ASSIGNED TASK ->
From the first line of the listing below, retype each line up to and including the one with "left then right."; pictures stay out.

DATA SEGMENT ->
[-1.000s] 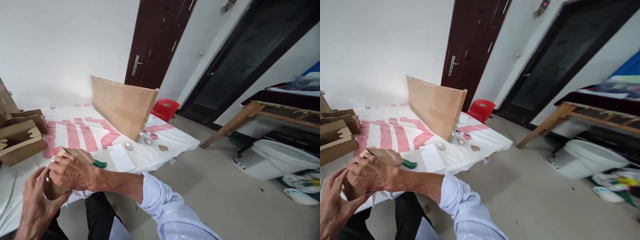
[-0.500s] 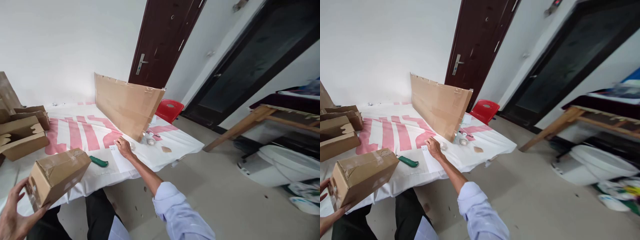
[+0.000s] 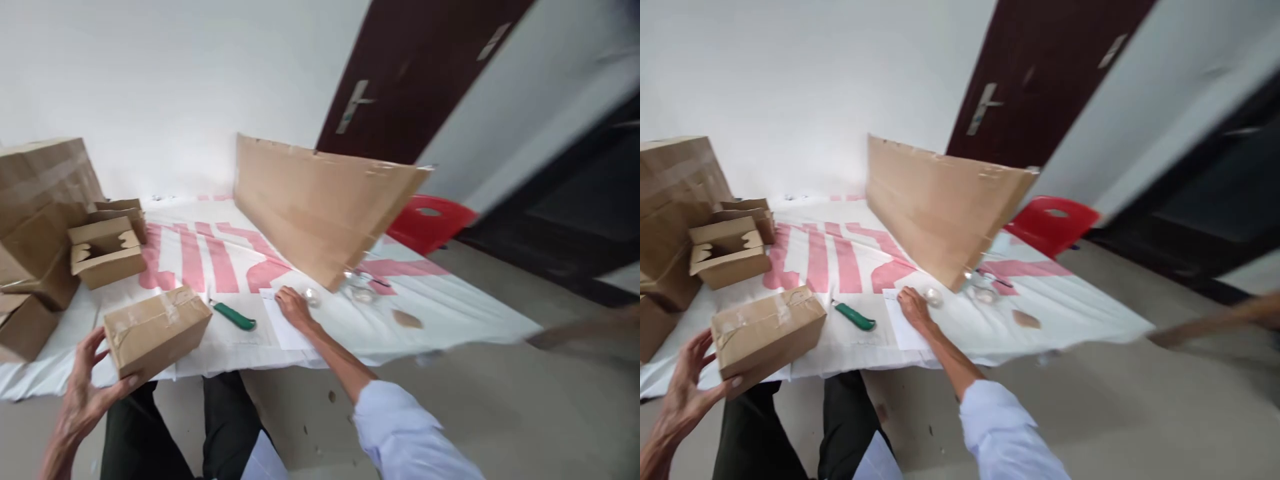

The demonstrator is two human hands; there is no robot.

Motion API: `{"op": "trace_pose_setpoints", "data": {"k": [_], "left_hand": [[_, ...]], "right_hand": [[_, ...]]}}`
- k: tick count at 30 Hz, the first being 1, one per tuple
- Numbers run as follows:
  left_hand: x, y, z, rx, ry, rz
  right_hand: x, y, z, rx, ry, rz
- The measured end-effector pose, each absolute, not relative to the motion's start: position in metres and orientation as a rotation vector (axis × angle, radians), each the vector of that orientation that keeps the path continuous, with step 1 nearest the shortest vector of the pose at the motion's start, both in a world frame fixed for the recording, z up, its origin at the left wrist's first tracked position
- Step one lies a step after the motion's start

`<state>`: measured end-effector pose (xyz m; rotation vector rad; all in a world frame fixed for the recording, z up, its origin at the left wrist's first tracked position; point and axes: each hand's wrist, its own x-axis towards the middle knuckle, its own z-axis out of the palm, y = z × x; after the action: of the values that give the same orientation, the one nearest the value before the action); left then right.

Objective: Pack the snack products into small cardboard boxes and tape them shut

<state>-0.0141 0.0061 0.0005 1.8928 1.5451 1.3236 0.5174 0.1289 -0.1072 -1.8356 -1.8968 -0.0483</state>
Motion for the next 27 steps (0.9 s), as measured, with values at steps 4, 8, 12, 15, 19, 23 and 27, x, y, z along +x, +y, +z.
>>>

EXPECTED OUTPUT ->
[-1.000s] 
[-0.500s] 
[+0.000s] 

The demonstrator is two human hands; there is no robot.

Motion API: `{"op": "trace_pose_setpoints", "data": {"k": [_], "left_hand": [[_, ...]], "right_hand": [[_, ...]]}}`
- k: tick count at 30 Hz, the first being 1, one per tuple
- Numbers run as follows:
  left_hand: x, y, z, rx, ry, rz
  right_hand: x, y, z, rx, ry, rz
- The measured end-effector pose, each absolute, not relative to the motion's start: position in metres and orientation as a rotation vector (axis × angle, radians), each the vector of that orientation that keeps the path continuous, with step 1 nearest the shortest vector of the pose at the motion's start, both in a world frame fixed for the recording, z up, its origin at the left wrist's first tracked position
- Step one lies a step after the motion's start

`<state>`: measured end-effector pose (xyz m; rotation vector rad; all in a world frame fixed for the recording, z up, its origin at the left wrist's first tracked position; point and axes: each hand's wrist, its own x-axis towards the middle knuckle, its own z-axis out of the palm, y = z × x; after the action: of the values that give the same orientation, the one nearest the value before the action); left then right.

Nothing further is required of this output.